How “Disease-Agnostic” CRISPR and Baby KJ Are Changing the World

Date: September 23, 2025

Executive Summary

Two breakthroughs in gene editing are rewriting the biotech playbook this year. A “disease-agnostic” approach promises to create therapies that can treat multiple disorders using the same toolkit, while the story of Baby KJ, a newborn treated with a personalized CRISPR therapy, shows that individualized medicine can move from concept to reality in a matter of months. Together, these advances could change how entrepreneurs, investors, and businesses think about biotech, from drug development timelines to new startup models.

The Full Article

For years, gene editing has carried the aura of science fiction, a bold idea that one day we might be able to fix DNA like a typo in a document. In 2025, the field feels less like a distant dream and more like a tectonic shift under way. Two stories stand out: the rise of a new “disease-agnostic” model for gene therapies, and the remarkable case of Baby KJ, a child whose life was transformed by a therapy designed specifically for him in record time.
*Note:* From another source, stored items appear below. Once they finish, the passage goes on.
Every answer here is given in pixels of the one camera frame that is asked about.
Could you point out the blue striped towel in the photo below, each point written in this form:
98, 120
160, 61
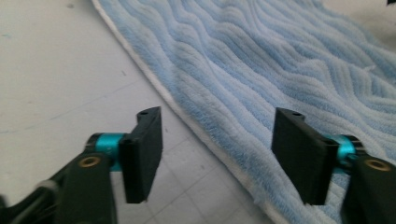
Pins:
249, 62

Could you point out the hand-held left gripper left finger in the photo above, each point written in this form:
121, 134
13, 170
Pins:
141, 155

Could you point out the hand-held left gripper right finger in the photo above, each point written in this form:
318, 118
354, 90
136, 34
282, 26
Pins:
302, 155

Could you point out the white grid mat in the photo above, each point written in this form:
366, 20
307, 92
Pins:
46, 77

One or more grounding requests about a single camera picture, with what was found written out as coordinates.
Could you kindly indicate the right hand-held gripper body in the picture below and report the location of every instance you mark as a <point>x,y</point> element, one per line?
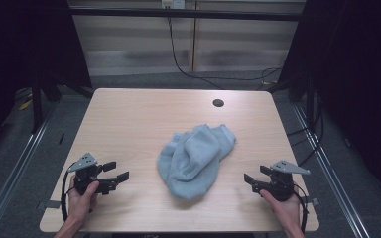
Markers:
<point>282,185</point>

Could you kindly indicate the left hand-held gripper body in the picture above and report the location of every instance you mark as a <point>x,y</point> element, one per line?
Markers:
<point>83,162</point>

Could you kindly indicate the light blue towel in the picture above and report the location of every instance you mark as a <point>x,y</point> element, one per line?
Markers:
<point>191,162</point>

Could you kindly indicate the person's right hand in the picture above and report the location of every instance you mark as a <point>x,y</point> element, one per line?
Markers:
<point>288,213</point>

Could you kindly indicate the person's left hand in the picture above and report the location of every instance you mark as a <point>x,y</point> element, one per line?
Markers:
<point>81,206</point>

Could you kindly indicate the small black floor piece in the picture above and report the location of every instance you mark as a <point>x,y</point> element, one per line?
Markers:
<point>61,138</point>

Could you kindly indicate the grey tape strip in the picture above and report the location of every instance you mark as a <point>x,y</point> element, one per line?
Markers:
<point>49,204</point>
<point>313,201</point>

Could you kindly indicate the black stand leg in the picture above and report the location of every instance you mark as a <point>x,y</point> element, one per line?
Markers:
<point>37,109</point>
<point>310,102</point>

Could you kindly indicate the yellow floor scrap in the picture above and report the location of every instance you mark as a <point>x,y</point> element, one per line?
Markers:
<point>25,105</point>

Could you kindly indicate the black curtain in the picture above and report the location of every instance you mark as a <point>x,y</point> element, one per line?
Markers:
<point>360,82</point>
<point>20,49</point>

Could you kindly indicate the metal floor rail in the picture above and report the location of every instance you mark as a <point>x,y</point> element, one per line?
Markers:
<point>330,172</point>
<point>16,165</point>

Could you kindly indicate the gold vertical wall trim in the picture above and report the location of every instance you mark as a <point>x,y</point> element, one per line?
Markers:
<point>194,39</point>

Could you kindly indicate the black horizontal frame bar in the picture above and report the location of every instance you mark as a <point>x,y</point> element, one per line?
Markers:
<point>178,14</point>

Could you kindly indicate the white wall power outlet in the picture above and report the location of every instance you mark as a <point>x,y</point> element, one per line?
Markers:
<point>173,3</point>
Let’s start with Baby KJ. Born with CPS1 deficiency, a rare condition that prevents the liver from processing ammonia, KJ’s future was grim. Traditional treatments are limited and often precarious, some patients rely on harsh diets and medications, while others require liver transplants with uncertain outcomes. But KJ’s doctors, working with CRISPR researchers, took a different path. They crafted a therapy tailored to his exact mutation, using base editing, a refined form of CRISPR that makes precise changes without fully cutting DNA strands. In only six months, they moved from design to infusion. The results so far are nothing short of astonishing: ammonia levels have stabilized, his dependency on medication has eased, and his quality of life has improved dramatically. The long-term safety still needs to be proven, but for the first time, a personalized CRISPR therapy has shown what’s possible in real time.

In Cambridge, Massachusetts, another breakthrough is taking shape in David Liu’s lab. Liu and his team have refined base editing and prime editing into what they call a “disease-agnostic” framework. Instead of developing a therapy from scratch for each mutation, a costly and time-consuming process, they’re building a system that can be adapted across multiple conditions. Think of it less like designing a brand-new car for every road, and more like creating a versatile chassis that can handle highways, dirt paths, and mountain trails with minor adjustments. If successful, this approach could collapse years of R&D into months and make rare diseases commercially viable to treat.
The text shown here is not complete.